[Work task]: Your result will be the set of lines with "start", copied from the material below.

** Data block follows **

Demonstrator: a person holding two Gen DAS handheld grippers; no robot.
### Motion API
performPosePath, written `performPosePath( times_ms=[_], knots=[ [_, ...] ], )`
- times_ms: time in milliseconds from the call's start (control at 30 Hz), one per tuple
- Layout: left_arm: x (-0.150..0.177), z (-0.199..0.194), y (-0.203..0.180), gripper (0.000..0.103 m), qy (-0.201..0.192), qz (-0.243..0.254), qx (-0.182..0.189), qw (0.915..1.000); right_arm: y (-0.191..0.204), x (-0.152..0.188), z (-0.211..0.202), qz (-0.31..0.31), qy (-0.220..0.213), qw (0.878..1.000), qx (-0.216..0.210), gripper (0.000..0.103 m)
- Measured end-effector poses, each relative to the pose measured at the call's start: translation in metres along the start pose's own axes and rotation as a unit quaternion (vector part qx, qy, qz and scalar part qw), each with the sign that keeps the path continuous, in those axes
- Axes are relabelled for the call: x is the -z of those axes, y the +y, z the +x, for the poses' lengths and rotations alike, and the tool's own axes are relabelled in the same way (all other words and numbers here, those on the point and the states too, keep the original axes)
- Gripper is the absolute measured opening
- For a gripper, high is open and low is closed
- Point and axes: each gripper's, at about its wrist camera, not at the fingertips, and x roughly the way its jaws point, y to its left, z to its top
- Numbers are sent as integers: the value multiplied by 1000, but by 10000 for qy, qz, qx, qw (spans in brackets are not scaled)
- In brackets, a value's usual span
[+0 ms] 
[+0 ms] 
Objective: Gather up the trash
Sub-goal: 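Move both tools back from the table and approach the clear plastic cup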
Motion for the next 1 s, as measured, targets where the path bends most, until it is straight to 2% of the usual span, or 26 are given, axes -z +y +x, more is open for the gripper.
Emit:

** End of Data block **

[Output for this exercise]:
- times_ms: time in milliseconds from the call's start (control at 30 Hz), one per tuple
- Measured end-effector poses, each relative to the pose measured at the call's start: translation in metres along the start pose's own axes and rotation as a unit quaternion (vector part qx, qy, qz and scalar part qw), each with the sign that keeps the path continuous, in those axes

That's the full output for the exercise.